WORK INSTRUCTIONS: Collect all lines below with the string "that".

---- RECORDS PROVIDED

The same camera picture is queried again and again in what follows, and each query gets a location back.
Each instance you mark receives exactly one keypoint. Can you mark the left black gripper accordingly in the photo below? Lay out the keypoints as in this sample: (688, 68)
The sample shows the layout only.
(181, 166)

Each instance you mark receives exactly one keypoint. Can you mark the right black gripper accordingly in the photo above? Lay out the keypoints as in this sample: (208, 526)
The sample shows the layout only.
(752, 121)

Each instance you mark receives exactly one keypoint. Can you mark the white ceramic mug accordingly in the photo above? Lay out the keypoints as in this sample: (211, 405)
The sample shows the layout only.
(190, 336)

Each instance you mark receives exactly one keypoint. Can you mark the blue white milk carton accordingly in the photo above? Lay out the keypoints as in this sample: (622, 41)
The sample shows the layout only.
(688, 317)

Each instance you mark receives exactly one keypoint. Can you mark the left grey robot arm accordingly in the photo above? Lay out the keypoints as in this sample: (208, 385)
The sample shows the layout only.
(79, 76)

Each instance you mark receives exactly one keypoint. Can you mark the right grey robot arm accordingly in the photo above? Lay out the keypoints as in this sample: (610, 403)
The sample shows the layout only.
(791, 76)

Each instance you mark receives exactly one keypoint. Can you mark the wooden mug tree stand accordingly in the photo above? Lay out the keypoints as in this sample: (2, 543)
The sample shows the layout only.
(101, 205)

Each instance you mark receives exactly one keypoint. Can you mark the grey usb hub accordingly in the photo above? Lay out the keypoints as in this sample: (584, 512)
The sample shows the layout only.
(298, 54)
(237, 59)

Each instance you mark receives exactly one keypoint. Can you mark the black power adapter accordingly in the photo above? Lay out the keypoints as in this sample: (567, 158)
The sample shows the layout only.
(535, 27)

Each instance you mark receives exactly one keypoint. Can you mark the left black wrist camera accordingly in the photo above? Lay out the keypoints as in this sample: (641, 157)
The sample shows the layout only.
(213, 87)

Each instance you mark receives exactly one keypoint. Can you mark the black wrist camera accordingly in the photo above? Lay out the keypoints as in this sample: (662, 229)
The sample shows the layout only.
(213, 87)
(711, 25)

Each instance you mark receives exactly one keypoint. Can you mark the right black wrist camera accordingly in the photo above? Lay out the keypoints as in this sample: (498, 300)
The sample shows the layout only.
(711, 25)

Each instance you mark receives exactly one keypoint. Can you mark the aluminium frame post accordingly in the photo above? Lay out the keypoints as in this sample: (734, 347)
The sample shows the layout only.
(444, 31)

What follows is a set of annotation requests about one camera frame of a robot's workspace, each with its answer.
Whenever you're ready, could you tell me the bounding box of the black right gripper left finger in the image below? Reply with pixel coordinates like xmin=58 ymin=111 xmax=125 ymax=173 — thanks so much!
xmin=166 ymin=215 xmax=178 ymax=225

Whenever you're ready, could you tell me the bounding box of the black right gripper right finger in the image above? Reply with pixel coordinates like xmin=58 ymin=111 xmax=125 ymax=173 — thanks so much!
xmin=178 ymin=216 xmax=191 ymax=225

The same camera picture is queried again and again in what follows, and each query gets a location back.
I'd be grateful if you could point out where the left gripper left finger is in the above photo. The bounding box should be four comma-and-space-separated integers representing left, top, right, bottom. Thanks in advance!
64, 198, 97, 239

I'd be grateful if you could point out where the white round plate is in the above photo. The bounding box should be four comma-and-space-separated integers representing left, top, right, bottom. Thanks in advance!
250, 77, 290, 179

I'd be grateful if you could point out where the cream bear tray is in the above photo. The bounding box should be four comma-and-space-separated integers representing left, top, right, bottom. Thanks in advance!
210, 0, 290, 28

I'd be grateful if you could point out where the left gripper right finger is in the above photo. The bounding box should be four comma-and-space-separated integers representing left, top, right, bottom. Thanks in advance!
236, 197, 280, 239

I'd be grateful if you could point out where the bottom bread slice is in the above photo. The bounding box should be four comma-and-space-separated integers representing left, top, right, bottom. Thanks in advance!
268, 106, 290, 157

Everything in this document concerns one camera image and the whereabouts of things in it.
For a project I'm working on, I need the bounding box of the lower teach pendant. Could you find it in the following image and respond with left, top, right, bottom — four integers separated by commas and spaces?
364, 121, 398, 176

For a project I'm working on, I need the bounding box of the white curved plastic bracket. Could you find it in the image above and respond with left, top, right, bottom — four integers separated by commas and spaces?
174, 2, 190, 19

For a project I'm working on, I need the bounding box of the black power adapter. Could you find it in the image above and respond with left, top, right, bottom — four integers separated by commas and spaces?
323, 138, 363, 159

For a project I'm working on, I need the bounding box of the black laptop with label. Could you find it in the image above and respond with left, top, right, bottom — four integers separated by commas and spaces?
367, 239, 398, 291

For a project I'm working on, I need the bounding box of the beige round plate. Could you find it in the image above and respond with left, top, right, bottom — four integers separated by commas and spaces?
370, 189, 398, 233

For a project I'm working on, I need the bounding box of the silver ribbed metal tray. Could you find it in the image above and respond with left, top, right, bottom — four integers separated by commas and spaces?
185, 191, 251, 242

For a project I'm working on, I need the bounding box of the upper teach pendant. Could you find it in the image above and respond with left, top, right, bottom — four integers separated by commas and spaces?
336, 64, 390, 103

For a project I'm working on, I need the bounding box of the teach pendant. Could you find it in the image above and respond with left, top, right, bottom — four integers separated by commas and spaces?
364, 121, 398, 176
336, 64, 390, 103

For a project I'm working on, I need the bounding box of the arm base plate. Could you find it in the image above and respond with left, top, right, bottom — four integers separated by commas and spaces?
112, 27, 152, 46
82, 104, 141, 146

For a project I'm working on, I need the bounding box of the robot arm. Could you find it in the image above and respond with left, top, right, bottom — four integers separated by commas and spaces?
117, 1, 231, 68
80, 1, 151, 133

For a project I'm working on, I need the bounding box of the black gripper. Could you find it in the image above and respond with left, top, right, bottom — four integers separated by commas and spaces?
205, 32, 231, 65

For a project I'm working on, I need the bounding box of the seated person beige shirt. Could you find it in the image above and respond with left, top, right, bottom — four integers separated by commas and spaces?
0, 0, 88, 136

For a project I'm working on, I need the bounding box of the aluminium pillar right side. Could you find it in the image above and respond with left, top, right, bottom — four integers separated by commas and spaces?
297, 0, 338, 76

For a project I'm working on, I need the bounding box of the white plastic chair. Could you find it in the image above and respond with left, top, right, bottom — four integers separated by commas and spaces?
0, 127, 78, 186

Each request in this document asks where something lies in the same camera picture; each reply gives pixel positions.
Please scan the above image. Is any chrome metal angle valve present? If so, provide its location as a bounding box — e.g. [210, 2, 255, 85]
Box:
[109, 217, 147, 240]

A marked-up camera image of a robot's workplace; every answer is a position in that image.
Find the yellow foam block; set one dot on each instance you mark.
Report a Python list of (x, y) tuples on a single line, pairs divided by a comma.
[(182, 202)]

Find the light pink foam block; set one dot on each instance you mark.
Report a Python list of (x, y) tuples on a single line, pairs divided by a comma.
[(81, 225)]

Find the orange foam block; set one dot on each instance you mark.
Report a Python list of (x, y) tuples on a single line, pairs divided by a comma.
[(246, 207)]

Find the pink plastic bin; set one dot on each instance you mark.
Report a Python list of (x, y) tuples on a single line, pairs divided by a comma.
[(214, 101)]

--------
---- RECORDS PROVIDED

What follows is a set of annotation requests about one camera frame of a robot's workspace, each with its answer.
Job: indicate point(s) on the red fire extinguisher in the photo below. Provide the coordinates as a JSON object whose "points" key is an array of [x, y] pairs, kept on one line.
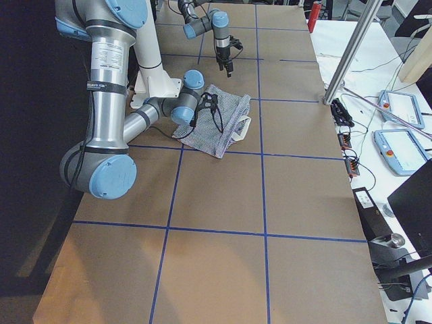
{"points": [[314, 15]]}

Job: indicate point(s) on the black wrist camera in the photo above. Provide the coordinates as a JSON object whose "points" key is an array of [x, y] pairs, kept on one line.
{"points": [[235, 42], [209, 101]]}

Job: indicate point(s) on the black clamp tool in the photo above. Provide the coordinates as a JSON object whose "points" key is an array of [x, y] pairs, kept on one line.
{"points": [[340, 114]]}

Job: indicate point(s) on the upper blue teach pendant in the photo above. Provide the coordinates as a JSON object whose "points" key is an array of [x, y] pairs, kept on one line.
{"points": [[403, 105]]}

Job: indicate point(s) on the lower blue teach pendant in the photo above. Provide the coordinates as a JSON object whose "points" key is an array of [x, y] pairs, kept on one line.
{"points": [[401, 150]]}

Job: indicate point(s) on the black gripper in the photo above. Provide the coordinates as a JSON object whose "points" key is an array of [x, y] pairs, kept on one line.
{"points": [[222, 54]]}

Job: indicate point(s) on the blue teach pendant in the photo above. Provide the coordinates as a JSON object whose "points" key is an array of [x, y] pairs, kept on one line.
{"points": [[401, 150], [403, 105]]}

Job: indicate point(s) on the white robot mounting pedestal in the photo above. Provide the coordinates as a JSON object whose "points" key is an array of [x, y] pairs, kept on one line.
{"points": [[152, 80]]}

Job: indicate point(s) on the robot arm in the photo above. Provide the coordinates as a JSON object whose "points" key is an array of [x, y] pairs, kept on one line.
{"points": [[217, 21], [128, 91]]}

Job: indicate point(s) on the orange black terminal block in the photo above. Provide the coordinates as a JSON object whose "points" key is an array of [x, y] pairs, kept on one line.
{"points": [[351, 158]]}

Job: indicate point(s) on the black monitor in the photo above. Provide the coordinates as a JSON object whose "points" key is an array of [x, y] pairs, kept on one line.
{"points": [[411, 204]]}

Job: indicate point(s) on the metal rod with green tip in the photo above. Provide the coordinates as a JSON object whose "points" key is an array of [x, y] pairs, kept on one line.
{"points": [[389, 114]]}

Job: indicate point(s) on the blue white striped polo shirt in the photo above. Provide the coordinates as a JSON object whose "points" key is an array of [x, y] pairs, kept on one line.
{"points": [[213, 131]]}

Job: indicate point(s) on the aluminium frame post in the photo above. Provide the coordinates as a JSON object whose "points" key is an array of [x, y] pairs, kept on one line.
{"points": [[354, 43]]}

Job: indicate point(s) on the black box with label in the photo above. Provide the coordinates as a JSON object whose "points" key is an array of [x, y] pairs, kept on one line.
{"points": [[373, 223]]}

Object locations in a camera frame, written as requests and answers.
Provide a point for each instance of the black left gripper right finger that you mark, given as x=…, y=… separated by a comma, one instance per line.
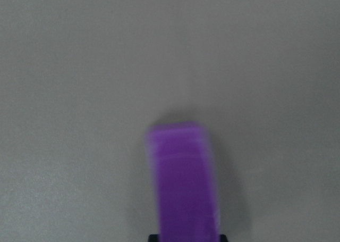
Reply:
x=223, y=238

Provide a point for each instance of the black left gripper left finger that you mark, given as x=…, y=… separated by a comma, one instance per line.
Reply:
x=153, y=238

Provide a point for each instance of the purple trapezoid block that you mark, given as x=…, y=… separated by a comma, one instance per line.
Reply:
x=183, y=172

--------

RESPONSE TO THE TASK:
A marked-up camera image of a robot's workplace; every answer is a position in that image.
Provide a point for each instance of the black left gripper right finger that you mark, given as x=…, y=… separated by a comma, one instance per line.
Provide a point for each instance of the black left gripper left finger that you mark, given as x=…, y=… separated by a comma, one instance per line.
Provide a point for each instance of the purple trapezoid block that you mark, given as x=…, y=… separated by a comma, one instance per line.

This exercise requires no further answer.